» The problem
Pull every line holding the word "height" out of the data and copy it.

*** Information supplied ***

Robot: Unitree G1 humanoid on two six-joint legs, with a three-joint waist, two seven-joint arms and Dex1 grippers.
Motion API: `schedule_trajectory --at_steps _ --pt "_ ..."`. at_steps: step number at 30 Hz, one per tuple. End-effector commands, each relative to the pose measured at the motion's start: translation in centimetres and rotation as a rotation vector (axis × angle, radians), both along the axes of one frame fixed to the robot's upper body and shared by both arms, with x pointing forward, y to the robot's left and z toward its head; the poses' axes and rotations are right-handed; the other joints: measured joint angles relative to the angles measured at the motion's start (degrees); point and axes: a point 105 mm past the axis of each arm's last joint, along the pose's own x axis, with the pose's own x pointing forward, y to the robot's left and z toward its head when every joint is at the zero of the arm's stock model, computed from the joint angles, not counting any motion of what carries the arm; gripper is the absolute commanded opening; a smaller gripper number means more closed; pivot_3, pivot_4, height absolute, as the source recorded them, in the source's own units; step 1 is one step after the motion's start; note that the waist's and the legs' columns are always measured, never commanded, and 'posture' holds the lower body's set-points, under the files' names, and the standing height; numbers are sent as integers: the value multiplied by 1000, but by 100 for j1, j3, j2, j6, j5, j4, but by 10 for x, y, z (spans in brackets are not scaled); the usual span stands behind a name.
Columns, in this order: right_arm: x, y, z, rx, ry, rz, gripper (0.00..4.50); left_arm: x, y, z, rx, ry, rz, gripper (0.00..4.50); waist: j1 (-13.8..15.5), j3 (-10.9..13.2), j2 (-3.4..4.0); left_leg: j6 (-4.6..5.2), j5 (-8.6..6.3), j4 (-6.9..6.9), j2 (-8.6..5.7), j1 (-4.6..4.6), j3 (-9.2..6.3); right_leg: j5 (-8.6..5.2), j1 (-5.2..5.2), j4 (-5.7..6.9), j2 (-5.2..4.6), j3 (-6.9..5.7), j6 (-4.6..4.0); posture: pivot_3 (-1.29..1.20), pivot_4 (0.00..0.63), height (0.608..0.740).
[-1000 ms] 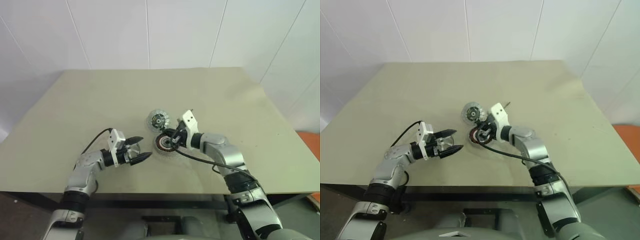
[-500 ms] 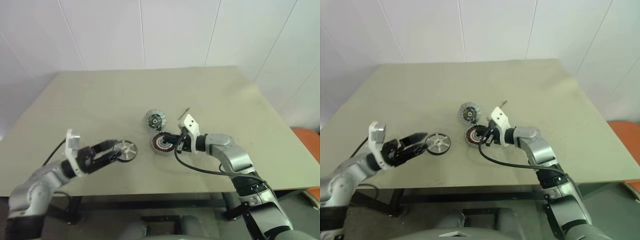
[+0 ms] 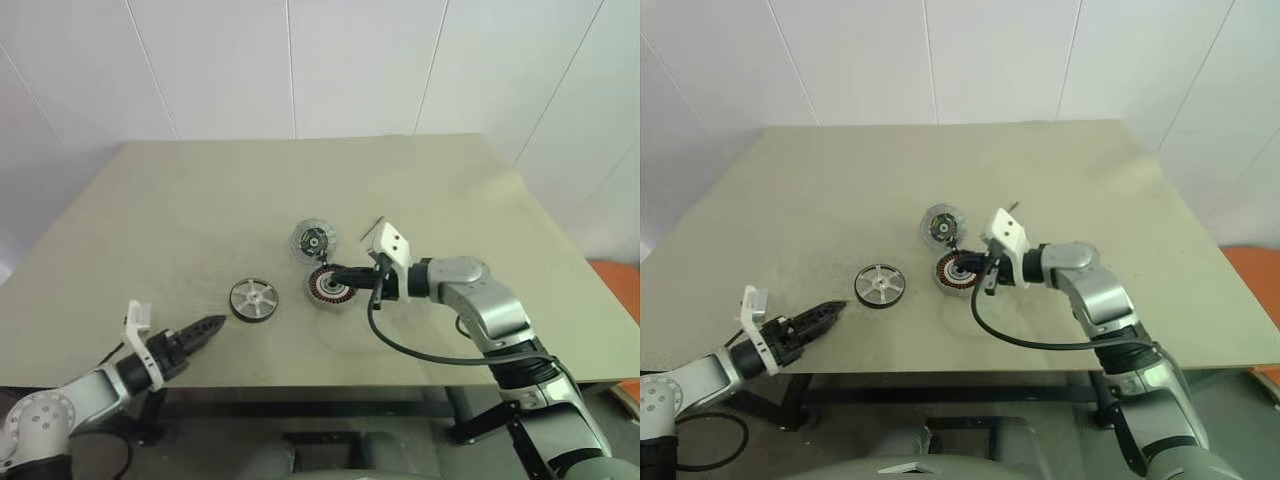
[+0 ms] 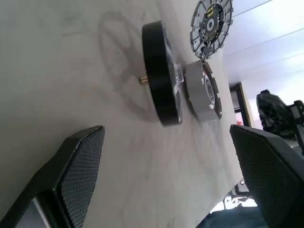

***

» Answer to the exercise
Motion API: `schedule_trajectory --at_steps _ --pt "_ ..."`. at_steps: step number at 30 Hz, one per tuple. End-effector commands, each relative to the pose measured at the motion's start: translation in centimetres and rotation as a rotation vector (axis × angle, radians), both along the axes of one frame fixed to the robot's upper body and shared by both arms, with x pointing forward, y to the robot's left and z toward its head; the poses' axes and rotations are right-handed; the other joints: measured joint angles relative to the angles measured at the motion's start (degrees); point and axes: a point 105 mm past the axis of each arm's last joint, along the pose's own x axis, with the pose's own x pointing forward, y to the robot's left and z toward its head when every joint is at the zero of the arm's stock model, computed from the joint angles, not counting any motion of what carries the arm; gripper is the absolute commanded opening; a smaller gripper number means more closed; pivot_3, pivot_4, height absolute, as the source recorded them, in the source's own units; step 1 is one step after the motion's start; note that the waist's and the legs' columns are always measured, never commanded, and 'posture' holds the lower body's set-points, under the files' names, and the standing height; numbers are sent as integers: the value multiplied by 1000, but by 100 for j1, j3, j2, j6, j5, j4, but by 10 for x, y, z (spans in brackets are not scaled); the usual span stands behind a name.
Columns, in this order: right_arm: x, y, z, rx, ry, rz, gripper (0.00..4.50); left_arm: x, y, z, rx, ry, rz, gripper (0.00..4.50); waist: j1 (-13.8..15.5), j3 (-10.9..13.2), j2 (-3.4..4.0); left_leg: j6 (-4.6..5.2), j5 (-8.6..6.3), j4 (-6.9..6.9), j2 (-8.6..5.7), j1 (-4.6..4.6), j3 (-9.2..6.3); right_leg: j5 (-8.6..5.2), j1 (-5.2..5.2), j4 (-5.7..6.9), j2 (-5.2..4.6), j3 (-6.9..5.7), j6 (-4.6..4.0); posture: pivot_3 (-1.29..1.20), pivot_4 (0.00..0.63), height (0.608..0.740).

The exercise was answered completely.